Le Japonais reprit :

— Féerique sur la Suisse… Silence complet sur le Massif central… Une bande de furieux monte vers le Refuge… Communication interrompue… zone de silence… zone noire… Ah ! Enfin !

Roume cria :

— Qu’y a-t-il donc ?

— Messieurs, je n’ai plus d’yeux… En outre, l’ouïe disparaît graduellement… très vite, il me semble…

On entendit le bruit sourd d’une chute.

— Messieurs, je n’ai plus de jambes…

Tous se précipitèrent. Le Japonais gisait au pied de l’appareil. Ils vinrent près de lui et le touchèrent. Alors il dit, toujours calme et les lèvres souriantes :

— Systèmes croisés sur nous… Je soutiens qu’ils évoluent depuis plusieurs heures déjà… Sans doute, messieurs, allez-vous être atteints, d’ici quelques minutes, comme je le suis moi-même… Rien que de très banal, en somme… à part, toutefois, ce féerique hollandais… Notre confrère Harrisson devrait l’étudier… s’il lui reste assez de temps…

Harrisson n’écoutait plus. Penché sur l’appareil, il encadrait le Refuge. Il vit la maison intacte, les parcs des alentours, la centrale voisine.
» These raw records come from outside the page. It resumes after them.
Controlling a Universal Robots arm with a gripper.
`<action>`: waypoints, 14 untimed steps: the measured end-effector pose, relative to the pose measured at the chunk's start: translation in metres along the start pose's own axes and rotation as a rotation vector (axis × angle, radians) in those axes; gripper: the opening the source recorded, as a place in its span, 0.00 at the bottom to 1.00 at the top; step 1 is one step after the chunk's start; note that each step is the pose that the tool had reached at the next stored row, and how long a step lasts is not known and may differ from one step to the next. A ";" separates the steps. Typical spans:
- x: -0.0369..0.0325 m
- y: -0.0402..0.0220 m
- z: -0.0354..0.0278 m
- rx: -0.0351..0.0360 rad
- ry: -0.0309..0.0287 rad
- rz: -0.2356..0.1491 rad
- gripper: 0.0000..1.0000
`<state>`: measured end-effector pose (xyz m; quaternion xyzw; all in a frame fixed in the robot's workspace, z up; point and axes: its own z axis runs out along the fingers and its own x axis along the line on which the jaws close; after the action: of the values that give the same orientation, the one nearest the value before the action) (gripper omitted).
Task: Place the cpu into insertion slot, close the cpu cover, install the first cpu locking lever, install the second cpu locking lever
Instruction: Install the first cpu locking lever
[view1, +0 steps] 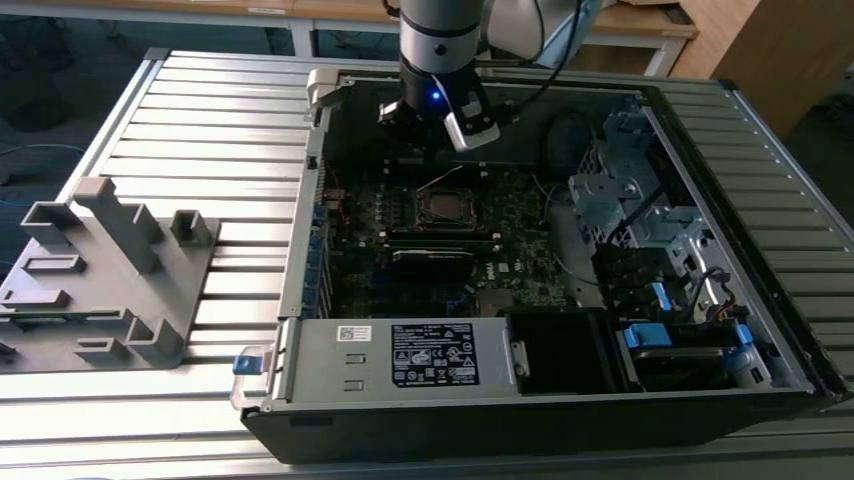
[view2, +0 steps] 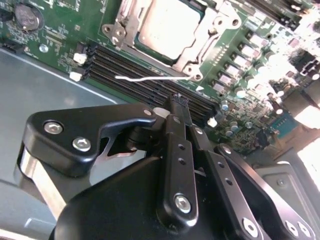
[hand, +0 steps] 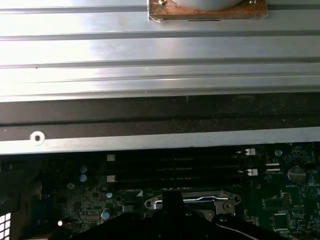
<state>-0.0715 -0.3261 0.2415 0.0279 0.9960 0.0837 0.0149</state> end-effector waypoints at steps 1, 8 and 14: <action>-0.0022 0.0001 0.0003 -0.0002 -0.0001 0.000 0.11; -0.0057 0.0002 0.0007 -0.0002 0.0000 0.000 0.11; -0.0071 -0.0002 0.0037 0.0009 0.0000 0.000 0.11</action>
<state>-0.0643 -0.3261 0.2381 0.0279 0.9960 0.0833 0.0149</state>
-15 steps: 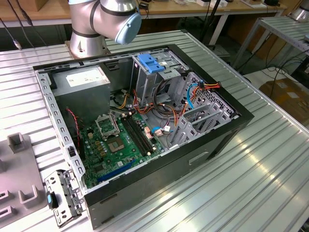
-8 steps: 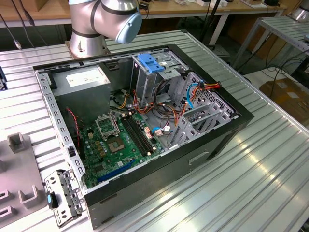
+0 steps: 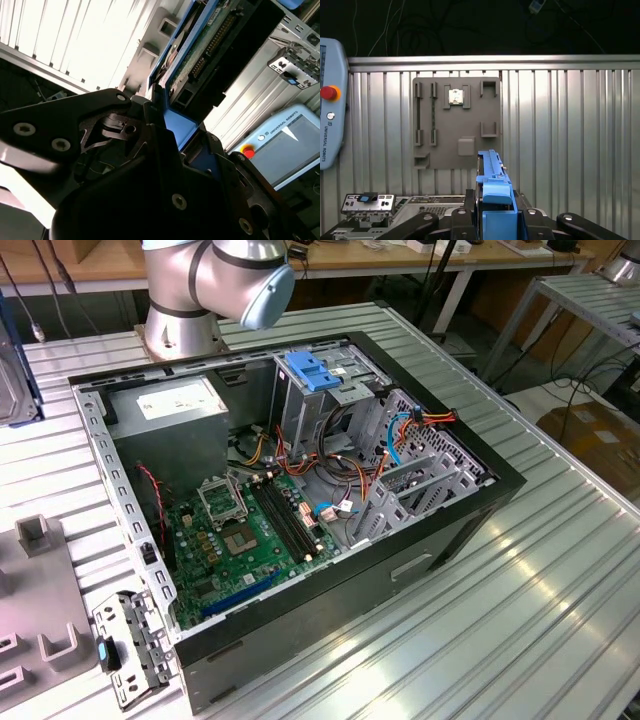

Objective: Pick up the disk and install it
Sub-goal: 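Pick up the disk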

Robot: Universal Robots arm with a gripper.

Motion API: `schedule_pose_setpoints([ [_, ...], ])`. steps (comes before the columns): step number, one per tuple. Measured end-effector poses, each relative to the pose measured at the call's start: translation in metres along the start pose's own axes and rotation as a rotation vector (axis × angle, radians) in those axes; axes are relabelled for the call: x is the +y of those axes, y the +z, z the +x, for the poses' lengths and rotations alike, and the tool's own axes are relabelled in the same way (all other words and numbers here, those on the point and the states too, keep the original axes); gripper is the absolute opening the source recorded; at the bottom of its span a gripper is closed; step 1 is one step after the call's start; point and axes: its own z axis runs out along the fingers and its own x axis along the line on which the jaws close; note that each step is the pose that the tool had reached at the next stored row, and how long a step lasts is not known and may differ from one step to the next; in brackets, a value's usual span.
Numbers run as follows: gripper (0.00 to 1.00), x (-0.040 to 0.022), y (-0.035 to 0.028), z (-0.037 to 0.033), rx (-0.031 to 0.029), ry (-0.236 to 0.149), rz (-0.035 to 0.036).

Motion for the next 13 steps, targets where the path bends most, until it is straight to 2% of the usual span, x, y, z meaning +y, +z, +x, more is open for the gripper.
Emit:
schedule_pose_setpoints([
  [13,0.37,-0.0297,0.0003,0.0,0.0,0.0,-0.0002],
])
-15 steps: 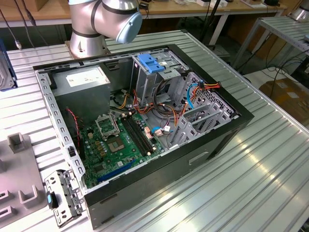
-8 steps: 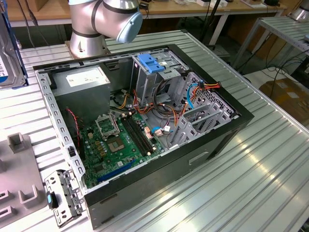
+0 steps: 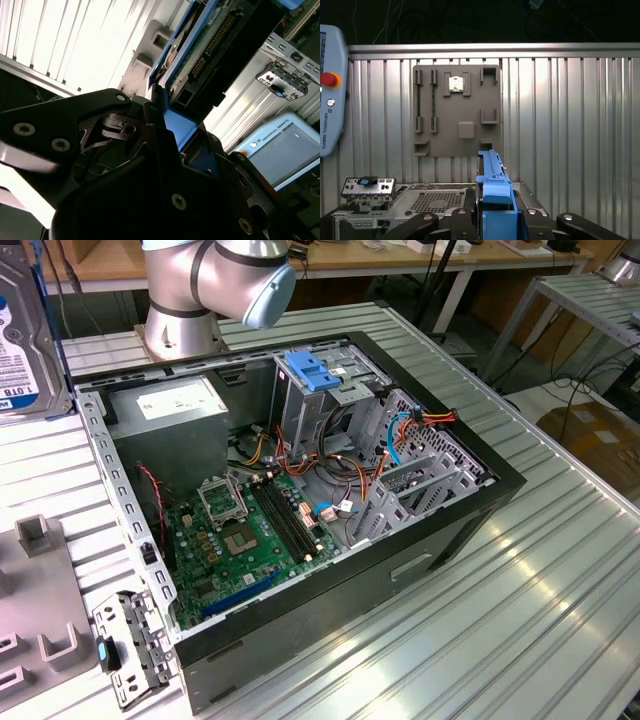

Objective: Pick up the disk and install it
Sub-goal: 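Pick up the disk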

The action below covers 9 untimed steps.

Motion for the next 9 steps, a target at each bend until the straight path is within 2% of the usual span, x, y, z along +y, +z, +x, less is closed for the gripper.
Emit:
schedule_pose_setpoints([
  [5,0.37,-0.0157,0.0001,0.0,0.0,0.0,-0.0001],
  [9,0.37,-0.0242,0.0002,0.0,0.0,0.0,-0.0002],
])
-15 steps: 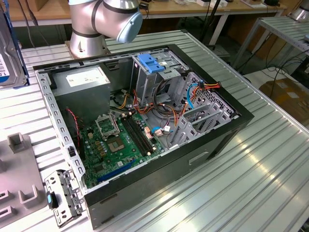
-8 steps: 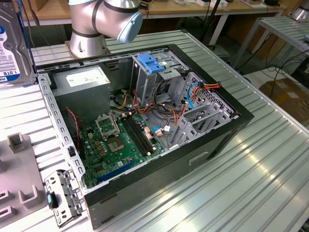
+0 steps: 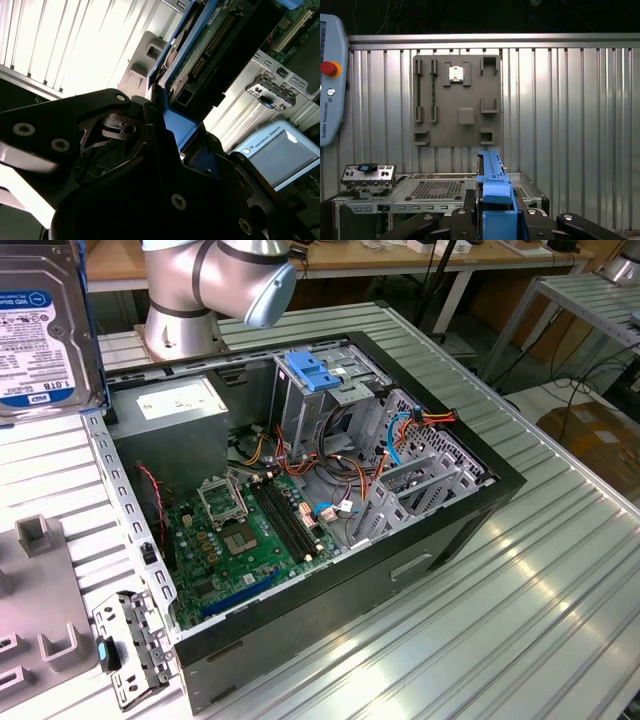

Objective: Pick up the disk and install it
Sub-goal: 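Pick up the disk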

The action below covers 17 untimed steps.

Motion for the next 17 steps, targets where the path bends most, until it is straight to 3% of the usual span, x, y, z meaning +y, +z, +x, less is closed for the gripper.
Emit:
schedule_pose_setpoints([
  [3,0.37,-0.0111,0.0001,0.0002,0.0001,0.0,-0.0002],
  [17,0.37,-0.0433,0.0004,0.0005,0.0001,0.0,-0.0005],
])
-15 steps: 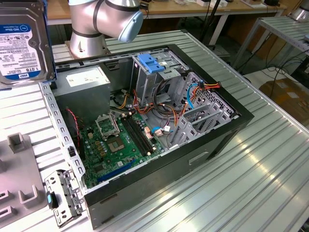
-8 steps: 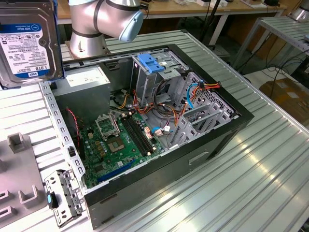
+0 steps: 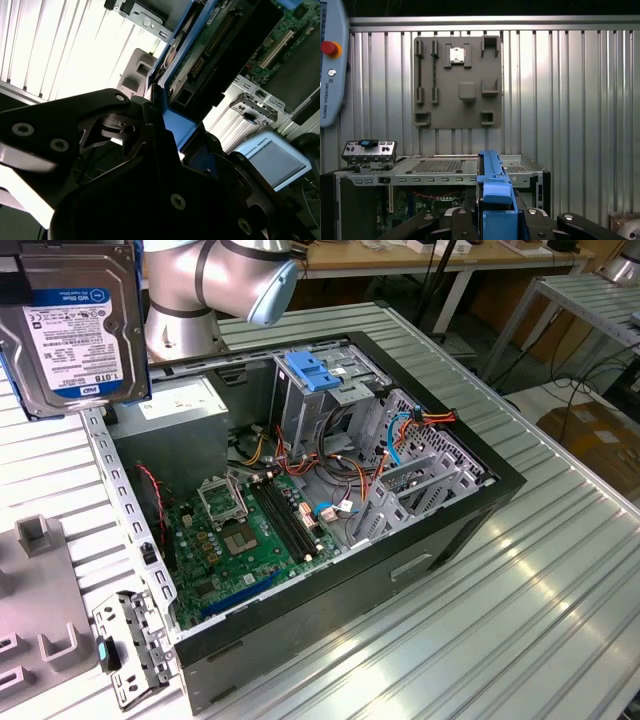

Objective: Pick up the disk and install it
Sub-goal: 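Pick up the disk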

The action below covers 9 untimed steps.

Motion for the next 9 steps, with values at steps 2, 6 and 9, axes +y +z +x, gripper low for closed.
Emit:
schedule_pose_setpoints([
  [2,0.37,-0.0066,0.0001,0.0001,0.0,0.0,-0.0001],
  [6,0.37,-0.0179,0.0002,0.0002,0.0,0.0,-0.0003],
  [9,0.37,-0.0246,0.0002,0.0003,0.0,0.0,-0.0005],
])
Mais, soudain, entre les platanes de la chaussée, une troupe déboucha, hagarde… Une cinquantaine d’hommes et de femmes aux yeux saignants et que semblait conduire une furie…

Harrisson se redressa, livide. À ses pieds, Takase râlait. Il l’enjamba, courut vers la sortie. Les autres cherchaient aussi à fuir, affolés. Un des Américains buta, tomba la face en avant. Norrès et Roume, aveugles, se heurtèrent avec violence ; projeté contre un mur, Roume continuait le mouvement en ligne droite, poussait de la tête et des épaules en hurlant. Deux Américains et Harrisson parvinrent à la porte du laboratoire ; là, les Américains s’affaissèrent. Harrisson demeurait debout. Son avion était à vingt mètres, sur une petite plate-forme de départ. Il fit quatre pas puis se sentit chanceler. Il tomba sur les genoux, roula sur le flanc…

Alors il se mit à ramper. Il n’entendait plus rien ; une atroce brûlure était au fond de ses yeux ; cependant, il apercevait encore, comme à travers une brume, les objets les plus proches. Il atteignit la plate-forme et, d’un immense effort, réussit à se glisser dans l’appareil.

Ses doigts touchèrent les manettes. L’avion, comme une flèche, s’éleva obliquement en direction du 0.48.